Dizes que a tua empresa está muito bem mas nem te comparaste com os teus concorrentes

No setor da construção e do investimento imobiliário é muito comum um empresário ou gestor de obra olhar para os números e sentir que está tudo “a correr bem”. As obras estão a faturar, as margens parecem aceitáveis e, no final, até há lucro.

Mas essa perceção pode ser enganadora se não comparares esses números com outras empresas de construção semelhantes à tua.

Na construção, mais do que em muitos outros setores, os resultados dependem de contexto: tipo de obra, prazos, modelo de contratação, estrutura de custos e até capacidade de gestão em obra.

Olhar apenas para valores absolutos, como lucro por obra ou margem global, pode dar uma ideia completamente distorcida da real performance da empresa.

Porque é que os números isolados não chegam na construção

Os indicadores financeiros continuam a ser essenciais: margem por obra, rentabilidade, liquidez, endividamento ou ciclo de caixa.

Mas, na construção, estes indicadores têm uma particularidade importante: variam muito de projeto para projeto.

Uma obra pode parecer altamente rentável…

…mas isso pode resultar de um erro de orçamento, de custos ainda não reconhecidos ou de um desfasamento temporal entre faturação e execução.

É como avaliar uma obra a meio e assumir que o resultado final será igual.

Sem contexto, os números dizem pouco.

Por exemplo:

  • Uma margem de 8% pode ser excelente numa obra pública competitiva, mas fraca numa promoção imobiliária;

  • Um prazo médio de recebimento de 90 dias pode ser normal em determinados clientes, mas problemático noutros;

  • Um nível elevado de dívida pode ser estratégico numa promotora, mas perigoso numa empresa de execução.

O que significa comparar com o setor na construção

Comparar com o setor, neste contexto, não é olhar para “médias genéricas”.

É comparar com empresas que:

  • Trabalham no mesmo tipo de obra (pública, privada, promoção);

  • Têm dimensão semelhante;

  • Operam com modelos de negócio parecidos (empreitada, subempreitada, promoção imobiliária).
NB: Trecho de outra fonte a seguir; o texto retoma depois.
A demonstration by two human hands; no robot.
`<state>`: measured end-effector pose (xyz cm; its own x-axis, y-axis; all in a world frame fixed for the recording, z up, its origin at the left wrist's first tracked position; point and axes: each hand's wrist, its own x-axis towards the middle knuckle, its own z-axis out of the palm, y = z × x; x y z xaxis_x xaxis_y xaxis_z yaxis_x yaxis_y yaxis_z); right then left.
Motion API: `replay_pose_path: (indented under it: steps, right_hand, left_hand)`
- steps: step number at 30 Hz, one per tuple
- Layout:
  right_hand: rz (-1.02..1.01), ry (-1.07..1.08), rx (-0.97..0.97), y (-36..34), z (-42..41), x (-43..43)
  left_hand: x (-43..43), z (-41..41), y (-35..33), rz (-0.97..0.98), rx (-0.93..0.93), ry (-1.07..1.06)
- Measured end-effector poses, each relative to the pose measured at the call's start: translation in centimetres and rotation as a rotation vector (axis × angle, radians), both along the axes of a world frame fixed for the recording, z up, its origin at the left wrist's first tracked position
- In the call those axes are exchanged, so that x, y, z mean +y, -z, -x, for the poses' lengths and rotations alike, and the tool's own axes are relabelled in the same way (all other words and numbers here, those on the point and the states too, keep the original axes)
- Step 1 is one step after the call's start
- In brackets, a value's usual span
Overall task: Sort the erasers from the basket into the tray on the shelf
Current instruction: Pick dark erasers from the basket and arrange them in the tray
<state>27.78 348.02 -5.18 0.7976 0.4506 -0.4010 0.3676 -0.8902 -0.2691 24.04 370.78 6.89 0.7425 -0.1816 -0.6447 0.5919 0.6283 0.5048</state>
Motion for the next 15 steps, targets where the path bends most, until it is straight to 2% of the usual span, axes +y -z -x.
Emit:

Este processo chama-se benchmarking financeiro e pode ser feito de duas formas:

  • Por setor: perceber quais são os rácios típicos na construção (margens médias, prazos, estrutura de capital);

  • Por pares diretos: comparar com empresas semelhantes à tua, que enfrentam os mesmos desafios operacionais.

Só assim consegues perceber onde realmente estás.

O que ganhas ao fazer benchmarking na construção

Quando comparas os teus números com o setor, passas a ter uma leitura muito mais realista da tua empresa:

  • Percebes se a tua margem por obra é realmente boa ou apenas aceitável;

  • Identificas se estás a gerir melhor (ou pior) o prazo de recebimentos e pagamentos;

  • Avalias se a tua estrutura de custos está otimizada ou inflacionada;

  • Descobres se tens uma vantagem competitiva real ou apenas aparente.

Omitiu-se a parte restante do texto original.